Reputation: 45
I have the attached an image with 300 DPI. I am using the code below to extract text but I am getting no text. Anyone know the issue?
finalImg = Image.open('withdpi.jpg')
text = pytesseract.image_to_string(finalImg)
Upvotes: 0
Views: 365
Reputation: 7995
Lets observe what is your code doing.
We need to see what part of the text is localized and detected.

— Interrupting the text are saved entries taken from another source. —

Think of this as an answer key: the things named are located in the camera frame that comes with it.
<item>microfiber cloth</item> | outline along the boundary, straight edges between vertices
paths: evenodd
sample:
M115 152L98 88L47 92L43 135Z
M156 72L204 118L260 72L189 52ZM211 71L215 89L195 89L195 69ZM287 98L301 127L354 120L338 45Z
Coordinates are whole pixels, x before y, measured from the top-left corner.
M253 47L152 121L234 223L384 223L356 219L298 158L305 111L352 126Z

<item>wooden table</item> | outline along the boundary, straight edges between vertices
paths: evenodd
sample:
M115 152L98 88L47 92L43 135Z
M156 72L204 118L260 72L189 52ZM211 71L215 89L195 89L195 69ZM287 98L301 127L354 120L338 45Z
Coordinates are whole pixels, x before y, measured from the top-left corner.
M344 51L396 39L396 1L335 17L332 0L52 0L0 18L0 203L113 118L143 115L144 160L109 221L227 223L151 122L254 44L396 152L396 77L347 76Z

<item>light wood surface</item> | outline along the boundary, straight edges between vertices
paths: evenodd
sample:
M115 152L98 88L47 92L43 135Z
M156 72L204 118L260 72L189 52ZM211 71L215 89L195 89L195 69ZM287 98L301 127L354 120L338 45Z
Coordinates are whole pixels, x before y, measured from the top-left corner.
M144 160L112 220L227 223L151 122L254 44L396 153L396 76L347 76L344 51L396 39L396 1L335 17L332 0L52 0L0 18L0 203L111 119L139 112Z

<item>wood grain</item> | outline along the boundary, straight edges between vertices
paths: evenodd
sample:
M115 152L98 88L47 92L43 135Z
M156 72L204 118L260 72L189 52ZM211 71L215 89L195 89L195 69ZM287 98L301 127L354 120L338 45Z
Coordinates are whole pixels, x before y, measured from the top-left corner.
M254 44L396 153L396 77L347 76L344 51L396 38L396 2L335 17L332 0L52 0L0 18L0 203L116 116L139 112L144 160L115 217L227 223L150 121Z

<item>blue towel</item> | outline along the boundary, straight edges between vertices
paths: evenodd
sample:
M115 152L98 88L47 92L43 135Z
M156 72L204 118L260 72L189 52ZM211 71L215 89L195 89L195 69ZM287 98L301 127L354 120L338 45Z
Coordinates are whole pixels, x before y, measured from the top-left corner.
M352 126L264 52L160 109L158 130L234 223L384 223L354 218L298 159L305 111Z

For understanding the code behavior we will use image_to_data
function.
image_to_data
will show what part of the image is detected.
# Open the image and convert it to the gray-scale
finalImg = Image.open('hP5Pt.jpg').convert('L')
# Initialize ImageDraw class for displaying the detected rectangle in the image
finalImgDraw = ImageDraw.Draw(finalImg)
# OCR detection
d = pytesseract.image_to_data(finalImg, output_type=pytesseract.Output.DICT)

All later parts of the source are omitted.